> _INSTRUCTIONS TO FOLLOW_: Return only the stretch of the material below that begins with the line containing "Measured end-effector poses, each" and ends with the line containing "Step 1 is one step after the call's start", exactly; both of those lines belong to it.

> _DATA EXCERPT_:

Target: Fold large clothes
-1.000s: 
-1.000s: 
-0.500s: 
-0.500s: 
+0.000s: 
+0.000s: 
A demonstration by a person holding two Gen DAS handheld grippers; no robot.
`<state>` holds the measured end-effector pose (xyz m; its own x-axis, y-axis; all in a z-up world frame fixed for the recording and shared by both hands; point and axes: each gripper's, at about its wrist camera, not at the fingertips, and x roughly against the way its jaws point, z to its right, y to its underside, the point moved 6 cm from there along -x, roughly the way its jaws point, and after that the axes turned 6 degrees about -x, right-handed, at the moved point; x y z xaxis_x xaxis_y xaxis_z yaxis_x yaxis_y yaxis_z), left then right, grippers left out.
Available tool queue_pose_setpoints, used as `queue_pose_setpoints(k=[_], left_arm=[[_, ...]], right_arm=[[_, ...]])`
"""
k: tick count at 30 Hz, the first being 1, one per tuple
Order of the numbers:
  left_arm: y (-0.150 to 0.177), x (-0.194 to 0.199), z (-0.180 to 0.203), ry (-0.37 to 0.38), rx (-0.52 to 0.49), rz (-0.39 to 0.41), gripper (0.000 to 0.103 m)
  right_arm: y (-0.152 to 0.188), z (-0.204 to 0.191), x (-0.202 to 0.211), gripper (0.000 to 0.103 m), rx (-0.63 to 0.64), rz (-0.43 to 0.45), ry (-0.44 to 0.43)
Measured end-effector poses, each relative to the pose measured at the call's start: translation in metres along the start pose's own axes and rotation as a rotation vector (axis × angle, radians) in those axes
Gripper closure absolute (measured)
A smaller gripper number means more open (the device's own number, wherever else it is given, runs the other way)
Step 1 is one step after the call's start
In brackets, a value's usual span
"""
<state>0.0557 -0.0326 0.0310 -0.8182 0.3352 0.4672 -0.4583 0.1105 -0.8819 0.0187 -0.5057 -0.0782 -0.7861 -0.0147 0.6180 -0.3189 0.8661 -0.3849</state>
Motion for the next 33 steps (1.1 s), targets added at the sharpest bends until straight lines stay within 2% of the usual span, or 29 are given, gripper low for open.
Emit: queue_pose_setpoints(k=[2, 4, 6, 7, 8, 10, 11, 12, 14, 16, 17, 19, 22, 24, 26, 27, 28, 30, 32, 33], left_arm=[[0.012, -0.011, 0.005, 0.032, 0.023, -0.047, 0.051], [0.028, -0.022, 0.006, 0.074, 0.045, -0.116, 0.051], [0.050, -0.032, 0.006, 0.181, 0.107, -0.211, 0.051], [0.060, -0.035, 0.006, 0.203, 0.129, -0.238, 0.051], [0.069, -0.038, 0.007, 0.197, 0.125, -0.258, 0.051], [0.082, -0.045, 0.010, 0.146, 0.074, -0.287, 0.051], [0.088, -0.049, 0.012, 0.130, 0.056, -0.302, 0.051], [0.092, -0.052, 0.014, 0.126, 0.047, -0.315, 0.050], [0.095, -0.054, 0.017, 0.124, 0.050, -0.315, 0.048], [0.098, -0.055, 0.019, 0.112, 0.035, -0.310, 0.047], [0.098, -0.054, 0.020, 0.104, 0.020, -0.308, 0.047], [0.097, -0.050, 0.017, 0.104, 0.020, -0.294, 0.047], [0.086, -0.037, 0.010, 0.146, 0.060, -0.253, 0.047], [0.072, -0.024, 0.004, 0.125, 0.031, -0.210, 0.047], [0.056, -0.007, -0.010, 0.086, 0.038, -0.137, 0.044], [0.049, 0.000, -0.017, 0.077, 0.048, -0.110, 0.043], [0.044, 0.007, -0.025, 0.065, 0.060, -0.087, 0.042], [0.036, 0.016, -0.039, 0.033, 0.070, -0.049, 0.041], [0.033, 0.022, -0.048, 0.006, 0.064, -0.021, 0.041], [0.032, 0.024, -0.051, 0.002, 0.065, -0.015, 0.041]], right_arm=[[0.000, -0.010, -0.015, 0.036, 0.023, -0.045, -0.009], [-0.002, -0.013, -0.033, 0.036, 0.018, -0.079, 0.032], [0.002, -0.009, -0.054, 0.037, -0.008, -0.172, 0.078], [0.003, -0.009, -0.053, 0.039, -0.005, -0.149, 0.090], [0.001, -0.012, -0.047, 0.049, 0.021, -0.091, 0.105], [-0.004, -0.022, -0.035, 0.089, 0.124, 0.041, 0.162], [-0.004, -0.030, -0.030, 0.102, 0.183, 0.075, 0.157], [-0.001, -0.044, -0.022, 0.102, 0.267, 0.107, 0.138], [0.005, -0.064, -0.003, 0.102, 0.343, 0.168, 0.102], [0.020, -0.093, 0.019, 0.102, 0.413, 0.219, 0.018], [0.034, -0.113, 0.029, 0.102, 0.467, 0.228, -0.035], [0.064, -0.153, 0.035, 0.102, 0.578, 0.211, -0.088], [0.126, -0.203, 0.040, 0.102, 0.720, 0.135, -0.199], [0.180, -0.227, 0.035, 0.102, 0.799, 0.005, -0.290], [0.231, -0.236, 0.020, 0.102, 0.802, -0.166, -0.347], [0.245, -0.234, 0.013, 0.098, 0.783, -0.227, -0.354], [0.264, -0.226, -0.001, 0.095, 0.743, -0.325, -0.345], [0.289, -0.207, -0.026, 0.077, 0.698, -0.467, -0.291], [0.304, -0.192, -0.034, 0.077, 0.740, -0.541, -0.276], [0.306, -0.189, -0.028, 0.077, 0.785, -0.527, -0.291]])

> _ANSWER TO THE PROBLEM_:
Measured end-effector poses, each relative to the pose measured at the call's start: translation in metres along the start pose's own axes and rotation as a rotation vector (axis × angle, radians) in those axes
Gripper closure absolute (measured)
A smaller gripper number means more open (the device's own number, wherever else it is given, runs the other way)
Step 1 is one step after the call's start

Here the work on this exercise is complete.